[Saved entries]

________________________

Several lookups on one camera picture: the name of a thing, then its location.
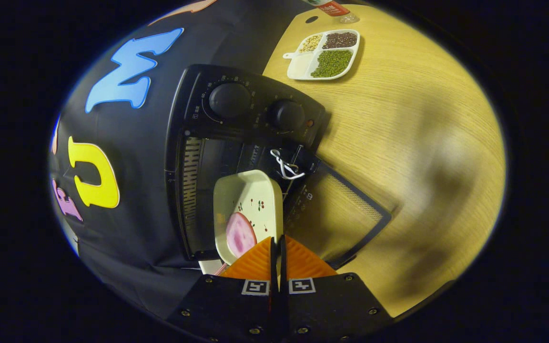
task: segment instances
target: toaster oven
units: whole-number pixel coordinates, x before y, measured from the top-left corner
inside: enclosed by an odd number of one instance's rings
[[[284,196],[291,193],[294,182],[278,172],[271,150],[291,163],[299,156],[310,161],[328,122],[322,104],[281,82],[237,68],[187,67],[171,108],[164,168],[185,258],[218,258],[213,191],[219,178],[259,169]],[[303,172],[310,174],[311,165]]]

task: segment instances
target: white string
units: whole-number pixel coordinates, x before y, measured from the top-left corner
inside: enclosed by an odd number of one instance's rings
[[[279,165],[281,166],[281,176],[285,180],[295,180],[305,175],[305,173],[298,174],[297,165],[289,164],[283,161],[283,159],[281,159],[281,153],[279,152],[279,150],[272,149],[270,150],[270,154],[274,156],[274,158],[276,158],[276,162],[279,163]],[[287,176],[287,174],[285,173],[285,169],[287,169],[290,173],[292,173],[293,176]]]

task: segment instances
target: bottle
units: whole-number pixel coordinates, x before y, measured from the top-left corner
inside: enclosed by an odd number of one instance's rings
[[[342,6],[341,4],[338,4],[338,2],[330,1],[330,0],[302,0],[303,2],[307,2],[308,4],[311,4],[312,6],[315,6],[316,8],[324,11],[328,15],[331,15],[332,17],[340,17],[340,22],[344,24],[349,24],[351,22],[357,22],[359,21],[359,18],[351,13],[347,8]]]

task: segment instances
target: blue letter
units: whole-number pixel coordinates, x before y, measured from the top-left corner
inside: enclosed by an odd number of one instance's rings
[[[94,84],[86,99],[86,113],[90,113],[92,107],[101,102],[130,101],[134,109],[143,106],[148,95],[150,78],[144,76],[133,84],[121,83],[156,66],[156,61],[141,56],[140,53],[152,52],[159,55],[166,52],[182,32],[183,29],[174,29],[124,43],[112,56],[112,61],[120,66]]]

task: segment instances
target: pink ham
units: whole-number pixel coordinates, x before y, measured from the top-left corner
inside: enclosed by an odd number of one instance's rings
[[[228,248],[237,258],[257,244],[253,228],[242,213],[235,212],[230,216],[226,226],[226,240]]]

________________________

◆ Work order: Return the lines above that include the string "target".

◆ Solution to this problem:
target: toaster oven
target: white string
target: bottle
target: blue letter
target: pink ham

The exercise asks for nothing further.